If any book will convince you that bread is even more important to the Italian cuisine than pasta, this book will do it. While bread appears on almost every page, pasta has but five minor mentions in the Index. Recall that the ubiquitous dry pasta of today is a very modern development. Dry pasta did not travel far beyond southern Italy until early in the twentieth century while bread has been made throughout Italy for millennia. In fact, one of the early chapters in this book is entitled `In the Beginning There is Bread'. The most heartwarming feature of this chapter is a very long list of ways in which bread is traditionally turned into snacks. These are methods so simple the author is even reluctant to turn them into a full recipe. It should be no surprise that the supporting cast for these `little bites' is the whole catalog of the Italian pantry such as olive oil, sardines, cheeses, onion, garlic, salame, ham, bresaola (salt cured beef) and butter.
For the person enchanted by every aspect of the Italian cuisine, this book is a real treasure.
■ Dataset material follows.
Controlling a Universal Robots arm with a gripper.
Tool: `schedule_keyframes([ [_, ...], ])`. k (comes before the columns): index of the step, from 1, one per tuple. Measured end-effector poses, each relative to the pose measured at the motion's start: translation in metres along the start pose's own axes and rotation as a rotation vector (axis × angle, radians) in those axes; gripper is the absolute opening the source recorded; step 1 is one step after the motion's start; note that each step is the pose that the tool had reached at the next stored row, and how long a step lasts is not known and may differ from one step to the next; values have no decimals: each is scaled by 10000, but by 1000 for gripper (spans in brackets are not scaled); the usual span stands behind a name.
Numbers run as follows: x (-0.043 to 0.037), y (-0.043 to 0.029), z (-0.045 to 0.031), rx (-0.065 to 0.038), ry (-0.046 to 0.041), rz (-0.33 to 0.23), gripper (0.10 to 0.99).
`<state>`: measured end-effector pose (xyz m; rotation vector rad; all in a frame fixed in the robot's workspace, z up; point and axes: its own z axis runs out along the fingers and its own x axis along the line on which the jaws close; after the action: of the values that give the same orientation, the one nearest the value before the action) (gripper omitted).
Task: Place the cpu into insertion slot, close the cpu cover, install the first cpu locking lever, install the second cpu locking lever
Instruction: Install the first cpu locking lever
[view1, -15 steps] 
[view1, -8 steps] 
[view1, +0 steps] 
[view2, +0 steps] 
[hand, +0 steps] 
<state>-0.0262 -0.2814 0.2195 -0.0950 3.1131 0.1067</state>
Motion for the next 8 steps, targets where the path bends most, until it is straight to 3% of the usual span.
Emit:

It gives real substance to a picture of how these merenda were eaten and dispensed by shops going back as far as Imperial Rome. In fact, the book raises some serious doubt about how modern is the `fast food' phenomenon. It seems that cheap, fast, food from probably inferior products have been sold to lower income workers from Imperial times, through the Middle Ages, on the streets of Renaissance Florence, through to the nineteenth century. In fact, the author sees the merenda tradition disappearing and often had to rely on her interviewees' memory of what they ate as children.
Lest I overlook the recipes themselves, let me say they cover a very broad range of dishes (mentioned above) with especially strong coverage being given to bread recipes based on the classically Italian biga method for a very sticky sponge which is left to rise for between six (6) and twenty-four (24) hours. This is the basis of recipes for vegetable and cheese filled breads. A rustic brioche recipe is given and a fried dough, `gnocco fritto', which appears very similar to New Orleans bignets.
I noted that many, if not most of these recipes can be found in one or another of the thoursands of Italian cookbooks. However, if you don't have thoursands of Italian cookbooks, I heartily recommend this one as a source of many interesting little dishes, both imprompu and long in preparation, but mostly easy except for the breads. One could easily make a very usefully themed collection of this and books on other little Mediterranean foods.
Highly recommended reading and recipes.